• _TASK PROMPT_
In how many lines of the records below does the word "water" appear? Reply with the number only.

• _DATA SHOWN_
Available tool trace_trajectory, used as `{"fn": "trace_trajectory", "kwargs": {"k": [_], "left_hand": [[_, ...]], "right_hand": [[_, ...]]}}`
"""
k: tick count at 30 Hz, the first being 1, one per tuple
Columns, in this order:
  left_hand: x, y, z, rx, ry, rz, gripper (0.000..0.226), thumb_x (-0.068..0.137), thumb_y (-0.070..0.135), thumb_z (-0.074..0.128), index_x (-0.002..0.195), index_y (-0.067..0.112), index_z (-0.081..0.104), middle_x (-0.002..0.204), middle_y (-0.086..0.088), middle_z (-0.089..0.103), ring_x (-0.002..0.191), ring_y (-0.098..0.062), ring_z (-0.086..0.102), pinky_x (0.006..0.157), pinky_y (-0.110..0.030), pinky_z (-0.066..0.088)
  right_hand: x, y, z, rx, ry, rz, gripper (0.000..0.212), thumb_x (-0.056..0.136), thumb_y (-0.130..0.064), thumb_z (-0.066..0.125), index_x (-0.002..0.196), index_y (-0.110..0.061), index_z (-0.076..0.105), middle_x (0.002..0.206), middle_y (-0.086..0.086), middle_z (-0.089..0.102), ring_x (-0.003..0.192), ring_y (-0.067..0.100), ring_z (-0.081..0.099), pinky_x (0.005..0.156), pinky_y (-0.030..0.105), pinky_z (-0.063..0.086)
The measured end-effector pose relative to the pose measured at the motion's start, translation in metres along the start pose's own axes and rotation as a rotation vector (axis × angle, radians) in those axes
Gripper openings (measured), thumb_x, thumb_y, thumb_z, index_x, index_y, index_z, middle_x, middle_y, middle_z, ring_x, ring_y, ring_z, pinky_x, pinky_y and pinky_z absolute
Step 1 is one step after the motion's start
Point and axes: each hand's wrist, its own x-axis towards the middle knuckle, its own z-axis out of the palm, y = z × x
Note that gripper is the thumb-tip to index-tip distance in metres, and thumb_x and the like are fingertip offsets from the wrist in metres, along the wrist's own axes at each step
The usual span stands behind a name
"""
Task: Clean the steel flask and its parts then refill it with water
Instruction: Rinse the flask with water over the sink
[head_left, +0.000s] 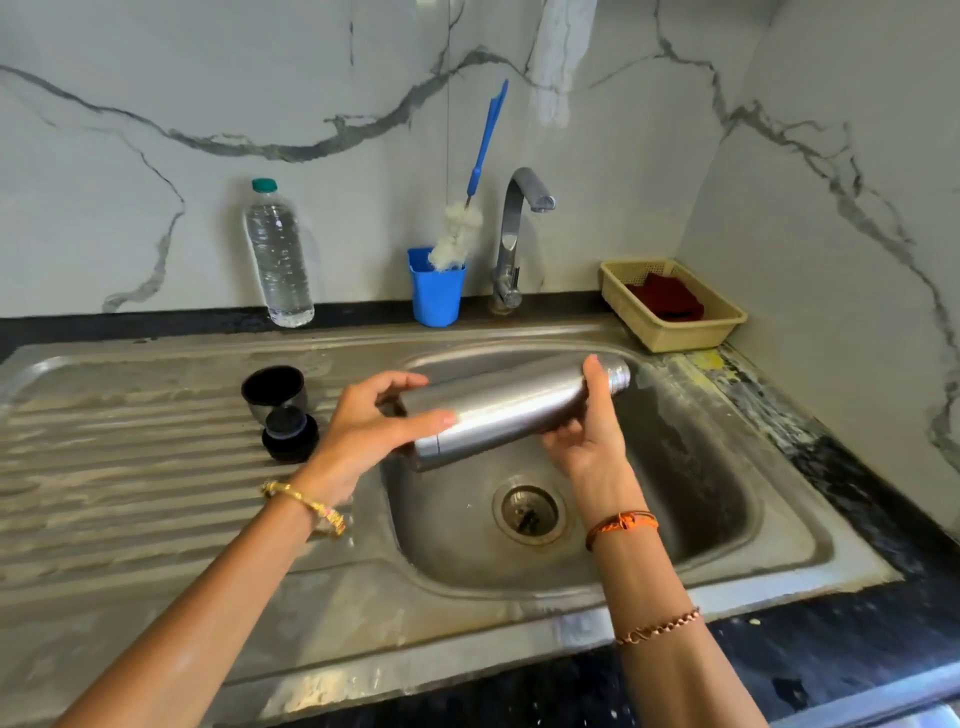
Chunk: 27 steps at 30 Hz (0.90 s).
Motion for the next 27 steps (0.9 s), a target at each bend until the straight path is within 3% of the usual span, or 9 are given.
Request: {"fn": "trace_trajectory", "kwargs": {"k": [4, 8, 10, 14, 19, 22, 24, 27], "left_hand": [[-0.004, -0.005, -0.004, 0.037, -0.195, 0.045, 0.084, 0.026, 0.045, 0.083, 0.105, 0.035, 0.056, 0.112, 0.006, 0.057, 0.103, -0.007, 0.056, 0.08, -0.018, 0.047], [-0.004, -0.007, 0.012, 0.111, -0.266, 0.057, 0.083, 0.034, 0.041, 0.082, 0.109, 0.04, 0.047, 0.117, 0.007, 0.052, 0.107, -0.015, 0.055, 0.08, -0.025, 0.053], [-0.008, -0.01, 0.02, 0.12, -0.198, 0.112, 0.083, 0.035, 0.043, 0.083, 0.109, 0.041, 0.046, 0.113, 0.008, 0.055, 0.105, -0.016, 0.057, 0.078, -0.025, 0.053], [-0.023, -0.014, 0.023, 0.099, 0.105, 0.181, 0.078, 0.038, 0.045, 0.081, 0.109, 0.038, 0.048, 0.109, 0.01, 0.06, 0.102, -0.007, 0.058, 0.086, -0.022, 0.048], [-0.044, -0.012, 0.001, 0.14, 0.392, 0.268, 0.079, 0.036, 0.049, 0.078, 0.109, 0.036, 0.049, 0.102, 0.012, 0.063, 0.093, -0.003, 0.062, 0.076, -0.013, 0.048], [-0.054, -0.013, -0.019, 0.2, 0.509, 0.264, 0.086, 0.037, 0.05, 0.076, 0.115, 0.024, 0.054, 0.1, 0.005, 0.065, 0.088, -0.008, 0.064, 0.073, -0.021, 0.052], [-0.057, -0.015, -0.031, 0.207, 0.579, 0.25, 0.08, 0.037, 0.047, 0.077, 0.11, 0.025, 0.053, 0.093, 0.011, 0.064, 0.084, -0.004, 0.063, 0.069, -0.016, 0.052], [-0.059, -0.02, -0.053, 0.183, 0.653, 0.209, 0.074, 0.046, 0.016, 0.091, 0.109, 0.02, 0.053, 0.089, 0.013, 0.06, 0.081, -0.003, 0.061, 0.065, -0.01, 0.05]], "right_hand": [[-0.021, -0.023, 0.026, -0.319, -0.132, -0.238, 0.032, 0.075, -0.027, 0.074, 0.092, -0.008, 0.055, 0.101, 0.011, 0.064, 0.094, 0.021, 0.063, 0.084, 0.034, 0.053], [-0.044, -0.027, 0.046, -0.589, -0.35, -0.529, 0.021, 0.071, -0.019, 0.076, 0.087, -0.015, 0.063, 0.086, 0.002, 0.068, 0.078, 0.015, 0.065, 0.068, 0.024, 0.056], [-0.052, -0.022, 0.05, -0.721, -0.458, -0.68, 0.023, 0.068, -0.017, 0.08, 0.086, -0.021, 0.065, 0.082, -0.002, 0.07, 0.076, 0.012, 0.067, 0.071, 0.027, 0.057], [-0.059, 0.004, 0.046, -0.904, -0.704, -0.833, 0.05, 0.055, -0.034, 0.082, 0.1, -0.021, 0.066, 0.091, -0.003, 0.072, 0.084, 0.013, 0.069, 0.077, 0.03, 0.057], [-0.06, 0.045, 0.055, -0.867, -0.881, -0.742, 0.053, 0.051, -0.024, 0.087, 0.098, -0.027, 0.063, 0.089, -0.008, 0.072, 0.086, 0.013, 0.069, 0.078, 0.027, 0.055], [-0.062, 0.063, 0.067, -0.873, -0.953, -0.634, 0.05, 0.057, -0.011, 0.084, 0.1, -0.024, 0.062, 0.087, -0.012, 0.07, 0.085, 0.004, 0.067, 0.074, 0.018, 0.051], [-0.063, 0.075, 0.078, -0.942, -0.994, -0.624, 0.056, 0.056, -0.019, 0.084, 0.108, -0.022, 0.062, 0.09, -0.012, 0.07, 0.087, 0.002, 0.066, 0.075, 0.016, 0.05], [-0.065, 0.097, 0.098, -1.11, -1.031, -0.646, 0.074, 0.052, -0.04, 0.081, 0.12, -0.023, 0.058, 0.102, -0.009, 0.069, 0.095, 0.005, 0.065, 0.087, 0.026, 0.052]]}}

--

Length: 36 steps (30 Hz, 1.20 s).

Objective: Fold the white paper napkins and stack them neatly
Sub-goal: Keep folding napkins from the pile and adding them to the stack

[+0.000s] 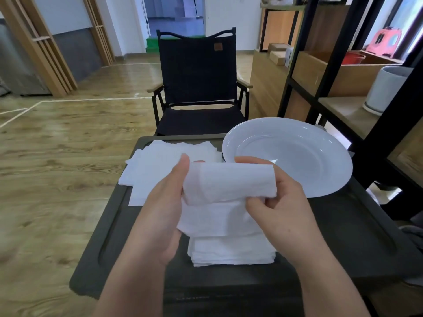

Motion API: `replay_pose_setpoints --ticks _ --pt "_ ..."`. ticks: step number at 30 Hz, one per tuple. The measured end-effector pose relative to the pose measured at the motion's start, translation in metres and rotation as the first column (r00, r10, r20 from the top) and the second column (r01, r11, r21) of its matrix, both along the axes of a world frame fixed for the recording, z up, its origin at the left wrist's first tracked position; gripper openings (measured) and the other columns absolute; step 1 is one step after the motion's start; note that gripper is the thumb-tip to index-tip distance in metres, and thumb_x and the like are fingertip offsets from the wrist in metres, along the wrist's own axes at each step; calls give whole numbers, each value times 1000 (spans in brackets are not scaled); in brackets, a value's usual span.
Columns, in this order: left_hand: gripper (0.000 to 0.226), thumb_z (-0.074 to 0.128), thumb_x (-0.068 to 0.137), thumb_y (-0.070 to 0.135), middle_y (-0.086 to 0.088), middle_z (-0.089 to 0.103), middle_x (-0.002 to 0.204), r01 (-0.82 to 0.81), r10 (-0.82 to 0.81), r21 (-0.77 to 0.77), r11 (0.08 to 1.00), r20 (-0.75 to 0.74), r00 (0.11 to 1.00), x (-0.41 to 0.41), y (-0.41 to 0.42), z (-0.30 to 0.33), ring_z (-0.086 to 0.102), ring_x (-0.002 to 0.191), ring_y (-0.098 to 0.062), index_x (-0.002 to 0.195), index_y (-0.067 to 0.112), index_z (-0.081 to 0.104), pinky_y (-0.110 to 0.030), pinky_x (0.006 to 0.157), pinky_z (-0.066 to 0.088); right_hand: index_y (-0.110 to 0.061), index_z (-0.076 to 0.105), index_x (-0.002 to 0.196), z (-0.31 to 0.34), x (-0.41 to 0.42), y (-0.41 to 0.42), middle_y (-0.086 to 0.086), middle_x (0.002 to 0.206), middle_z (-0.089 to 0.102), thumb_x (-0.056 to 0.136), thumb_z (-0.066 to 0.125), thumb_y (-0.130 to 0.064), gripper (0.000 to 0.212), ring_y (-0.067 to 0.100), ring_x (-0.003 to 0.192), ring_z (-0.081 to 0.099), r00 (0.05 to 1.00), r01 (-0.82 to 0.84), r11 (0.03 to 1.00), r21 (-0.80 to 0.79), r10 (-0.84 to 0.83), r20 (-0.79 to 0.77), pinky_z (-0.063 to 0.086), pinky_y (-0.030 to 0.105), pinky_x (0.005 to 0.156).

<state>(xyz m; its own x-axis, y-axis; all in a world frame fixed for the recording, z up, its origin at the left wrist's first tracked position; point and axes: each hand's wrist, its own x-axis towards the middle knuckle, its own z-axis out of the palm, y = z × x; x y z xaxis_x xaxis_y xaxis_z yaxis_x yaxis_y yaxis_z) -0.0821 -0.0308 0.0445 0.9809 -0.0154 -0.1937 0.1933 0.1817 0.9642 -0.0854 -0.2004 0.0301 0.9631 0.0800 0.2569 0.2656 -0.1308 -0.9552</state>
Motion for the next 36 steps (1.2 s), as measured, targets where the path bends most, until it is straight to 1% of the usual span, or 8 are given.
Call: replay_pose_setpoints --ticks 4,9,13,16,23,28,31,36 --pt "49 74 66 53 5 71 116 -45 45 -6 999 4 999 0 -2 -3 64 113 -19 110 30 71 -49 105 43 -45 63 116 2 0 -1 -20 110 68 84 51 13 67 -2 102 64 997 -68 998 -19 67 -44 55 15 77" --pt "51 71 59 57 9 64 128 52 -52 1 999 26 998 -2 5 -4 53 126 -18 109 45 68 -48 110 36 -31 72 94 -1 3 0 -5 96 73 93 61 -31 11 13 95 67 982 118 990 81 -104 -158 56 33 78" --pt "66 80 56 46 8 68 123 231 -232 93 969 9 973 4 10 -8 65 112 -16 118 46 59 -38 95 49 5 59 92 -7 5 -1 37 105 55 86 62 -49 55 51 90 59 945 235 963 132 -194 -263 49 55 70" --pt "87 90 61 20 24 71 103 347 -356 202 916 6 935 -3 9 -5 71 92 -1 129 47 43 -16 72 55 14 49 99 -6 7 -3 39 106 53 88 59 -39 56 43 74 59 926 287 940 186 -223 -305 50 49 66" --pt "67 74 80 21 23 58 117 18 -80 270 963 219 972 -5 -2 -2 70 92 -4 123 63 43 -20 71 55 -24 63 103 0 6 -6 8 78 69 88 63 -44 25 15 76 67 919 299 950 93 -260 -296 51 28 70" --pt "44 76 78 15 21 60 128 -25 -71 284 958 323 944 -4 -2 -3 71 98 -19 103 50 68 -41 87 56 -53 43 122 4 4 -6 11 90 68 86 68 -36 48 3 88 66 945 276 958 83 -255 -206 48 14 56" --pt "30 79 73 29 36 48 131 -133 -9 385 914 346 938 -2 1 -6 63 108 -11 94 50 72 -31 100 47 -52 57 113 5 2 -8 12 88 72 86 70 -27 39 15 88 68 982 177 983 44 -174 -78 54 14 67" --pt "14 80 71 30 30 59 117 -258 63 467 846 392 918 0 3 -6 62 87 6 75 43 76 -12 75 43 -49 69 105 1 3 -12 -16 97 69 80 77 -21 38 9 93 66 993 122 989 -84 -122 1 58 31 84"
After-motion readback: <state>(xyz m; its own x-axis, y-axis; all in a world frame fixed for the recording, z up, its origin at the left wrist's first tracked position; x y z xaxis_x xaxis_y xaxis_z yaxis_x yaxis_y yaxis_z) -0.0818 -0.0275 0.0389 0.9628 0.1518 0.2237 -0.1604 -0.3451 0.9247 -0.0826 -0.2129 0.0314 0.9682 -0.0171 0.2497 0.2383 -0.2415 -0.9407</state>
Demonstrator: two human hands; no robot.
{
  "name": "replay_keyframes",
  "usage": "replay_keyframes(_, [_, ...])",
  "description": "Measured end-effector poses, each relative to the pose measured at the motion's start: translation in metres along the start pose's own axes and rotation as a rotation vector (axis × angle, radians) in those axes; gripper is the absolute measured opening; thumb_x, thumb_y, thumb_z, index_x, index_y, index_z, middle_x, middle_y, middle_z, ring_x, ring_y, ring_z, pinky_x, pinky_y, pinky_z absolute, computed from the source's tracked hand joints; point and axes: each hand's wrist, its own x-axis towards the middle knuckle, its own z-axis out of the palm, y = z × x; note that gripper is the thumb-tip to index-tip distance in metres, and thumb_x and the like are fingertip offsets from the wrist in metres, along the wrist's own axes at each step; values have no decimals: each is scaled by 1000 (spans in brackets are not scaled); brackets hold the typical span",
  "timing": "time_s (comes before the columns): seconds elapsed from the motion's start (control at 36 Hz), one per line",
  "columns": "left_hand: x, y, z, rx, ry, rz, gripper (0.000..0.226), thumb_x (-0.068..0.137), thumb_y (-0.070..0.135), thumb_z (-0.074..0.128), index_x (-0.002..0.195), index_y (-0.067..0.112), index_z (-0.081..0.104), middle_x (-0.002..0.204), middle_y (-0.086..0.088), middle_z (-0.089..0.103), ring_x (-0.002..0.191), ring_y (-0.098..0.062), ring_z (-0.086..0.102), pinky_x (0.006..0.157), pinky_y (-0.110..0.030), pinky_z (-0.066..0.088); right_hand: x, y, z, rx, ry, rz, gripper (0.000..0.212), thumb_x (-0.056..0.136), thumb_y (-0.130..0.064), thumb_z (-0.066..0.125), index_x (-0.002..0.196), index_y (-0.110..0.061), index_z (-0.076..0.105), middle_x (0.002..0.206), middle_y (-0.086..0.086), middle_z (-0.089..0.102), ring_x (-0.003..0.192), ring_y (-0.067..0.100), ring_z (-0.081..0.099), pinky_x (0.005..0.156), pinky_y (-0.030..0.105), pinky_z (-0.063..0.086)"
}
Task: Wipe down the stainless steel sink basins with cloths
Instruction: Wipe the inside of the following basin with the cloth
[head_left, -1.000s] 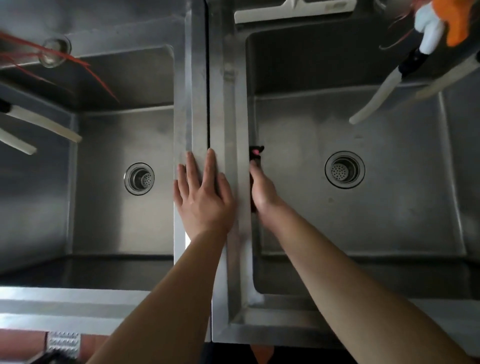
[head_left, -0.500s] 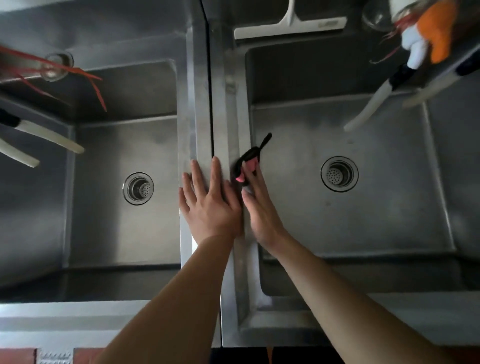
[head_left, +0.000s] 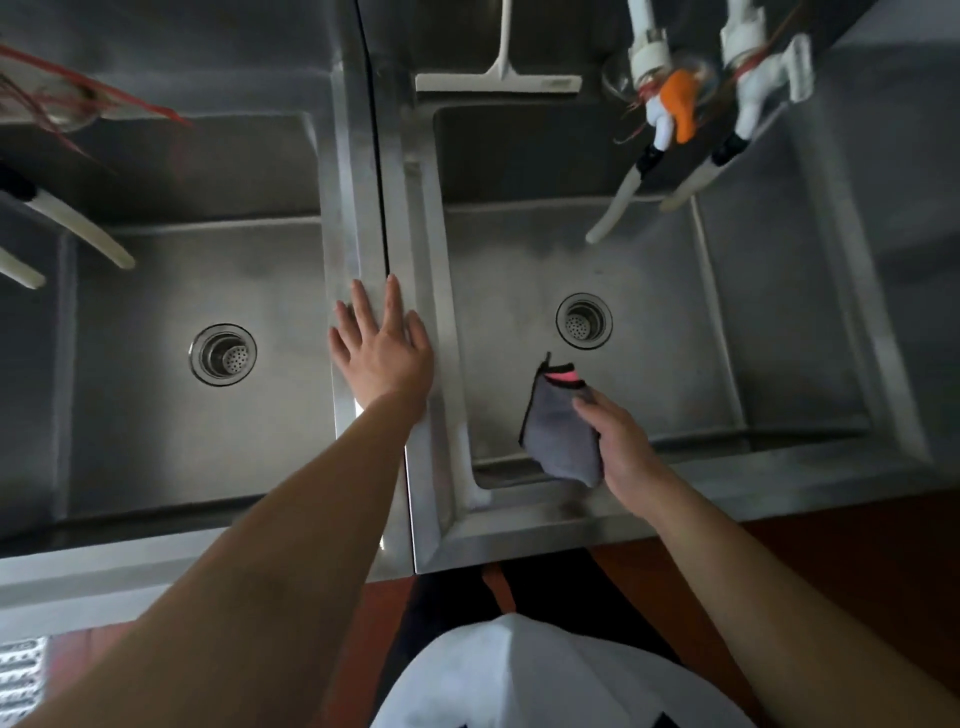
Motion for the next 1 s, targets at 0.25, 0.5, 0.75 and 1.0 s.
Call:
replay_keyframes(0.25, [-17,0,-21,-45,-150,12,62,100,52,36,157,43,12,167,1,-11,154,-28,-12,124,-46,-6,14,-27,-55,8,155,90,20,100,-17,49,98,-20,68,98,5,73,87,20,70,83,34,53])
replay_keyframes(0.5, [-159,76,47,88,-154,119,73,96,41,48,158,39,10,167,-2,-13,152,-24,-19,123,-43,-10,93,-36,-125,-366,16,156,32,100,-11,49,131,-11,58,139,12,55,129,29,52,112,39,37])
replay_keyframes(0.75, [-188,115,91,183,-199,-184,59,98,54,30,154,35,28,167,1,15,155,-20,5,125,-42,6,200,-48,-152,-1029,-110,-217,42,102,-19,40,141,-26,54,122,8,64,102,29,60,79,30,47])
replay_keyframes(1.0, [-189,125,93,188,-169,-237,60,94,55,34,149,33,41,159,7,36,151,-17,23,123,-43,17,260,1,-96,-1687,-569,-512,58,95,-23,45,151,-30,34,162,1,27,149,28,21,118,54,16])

• _RESPONSE TO THE EXERCISE_
2